- Born: 9 June 1939 (age 86) Molbitz (Rositz), Thuringia, Germany
- Occupations: Senior Intelligence Officer (Stasi) Estate agent
- Political party: SED

= Edgar Braun =

Former East German security officer (born 1939)

Edgar Braun (born 9 June 1939) is a former Major general in the East German Ministry for State Security (MfS / "Stasi"). He was in charge of the service's Central Department for transport, mail and tele-communications ("Hauptabteilung / Section XIX").

==Life==
Edgar Braun was born in Molbitz, some 30 km (18 miles) south of Jena, in Thuringia. His early years were marked by the war which broke out a few months after his birth, and involved the repeated destructive bombing of Molbitz which was adjacent to a Mineral Oil facility. His father worked as a dispatcher. In May 1945 the war ended and after the invading armies had rearranged themselves the whole of Thuringia became part of the Soviet occupation zone of what had been Germany. While Braun was at school, the occupation zone was transformed into a new separate German state, the German Democratic Republic, formally founded in October 1949. Directly after successful completion of his schooling, in 1957 he enrolled at the local office of the Ministry for State Security (MfS) in Altenburg. There followed a two-year training at the MfS Academy on the edge of Potsdam.

1959, the year of his twentieth birthday, was the year in which Edgar Braun joined East Germany's ruling SED (party), and it was also when he joined "Section II" of the service (counter-intelligence) in the Stasi's Leipzig district. In 1961 he was transferred to Berlin, still as a member of the counter-intelligence section. In 1977 he was promoted, becoming deputy head of "Section I" (internal security). In this capacity he was charged with hunting down suspected and actual dissenters inside The Service. It was later reported that three of the dissidents he had identified during this period were executed, the best known of the three in the west being Winfried Baumann, a naval captain who is believed to have been working for western intelligence.

Braun took a five-year correspondence course with the Karl Marx Party Academy which led in 1980 to a degree in Social Sciences. The Ministry then, in 1982, promoted him to "Section XIX" (transport, mail and tele-communications), of which shortly afterwards he took on the leadership in succession to Helmut Griebner. In 1986 he was raised to the rank of Major general.

November 1989 marked a terminal crisis for the East German regime, and it was the month in which Edgar Braun became a leading member of the National Security Office (AfNS / Amt für Nationale Sicherheit). This was a short-lived successor organisation to the Ministry for State Security (MfS). Braun's role within the AfNS is considered controversial by those who believe he used his position to try and force out the "Citizens' Committees" ("Bürgerkomitees") that had sprung up and were seeking to take over Stasi offices and preserve Stasi records that were likely to incriminate Stasi officers, Stasi collaborators and in some cases Stasi victims. There were also objections and that he tried, at the same time, to ensure amnesties for former Stasi officers and for their many secret collaborators as a quid pro quo for their silence.

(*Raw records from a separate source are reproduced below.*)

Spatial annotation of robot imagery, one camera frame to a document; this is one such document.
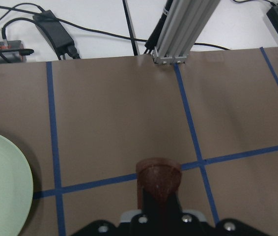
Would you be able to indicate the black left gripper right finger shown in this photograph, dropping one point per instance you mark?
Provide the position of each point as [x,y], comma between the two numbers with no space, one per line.
[179,223]

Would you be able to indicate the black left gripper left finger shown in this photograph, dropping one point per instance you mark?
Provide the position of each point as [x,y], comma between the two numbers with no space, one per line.
[141,222]

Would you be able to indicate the brown steamed bun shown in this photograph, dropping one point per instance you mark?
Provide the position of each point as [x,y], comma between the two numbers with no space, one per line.
[160,177]

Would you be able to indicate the light green plate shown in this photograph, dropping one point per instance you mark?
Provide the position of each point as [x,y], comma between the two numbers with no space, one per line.
[16,188]

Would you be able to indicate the small black power brick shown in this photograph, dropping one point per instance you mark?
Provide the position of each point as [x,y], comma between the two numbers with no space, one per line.
[56,35]

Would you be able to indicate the grey usb hub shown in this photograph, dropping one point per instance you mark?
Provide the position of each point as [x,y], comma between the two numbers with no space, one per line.
[15,52]

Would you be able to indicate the aluminium frame post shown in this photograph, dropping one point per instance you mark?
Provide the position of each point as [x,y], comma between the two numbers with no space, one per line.
[185,21]

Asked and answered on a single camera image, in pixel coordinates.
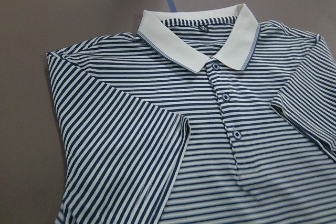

Following German reunification, which formally took place in October 1990, Edgar Braun worked as a real estate agent. However, he continued to defend the interests of those who had served as officers and associates of his former service. In 1992 he was one of several former senior Stasi officers who signed an open letter to the regional prime ministers of the New Federal States (former East Germany), in which the signatories condemned the ongoing "witch-hunt" against former Stasi collaborators and called for "silent solutions, behind closed doors" ("stille Lösungen unter Ausschluss der Öffentlichkeit") in respect of disclosures of past Stasi activities. In 2003 he was one of those behind a two volume compilation entitled "Die Sicherheit, a justification of former Stasi-officers".

Edgar Braun is a member of the Society for legal and humanitarian support, an organisation created in 1993 by former East German government ministers and officials, Stasi officers and border guards to counter threats of legal action following in the wake of the regime change of 1990.

Braun continued to live in Berlin after his retirement.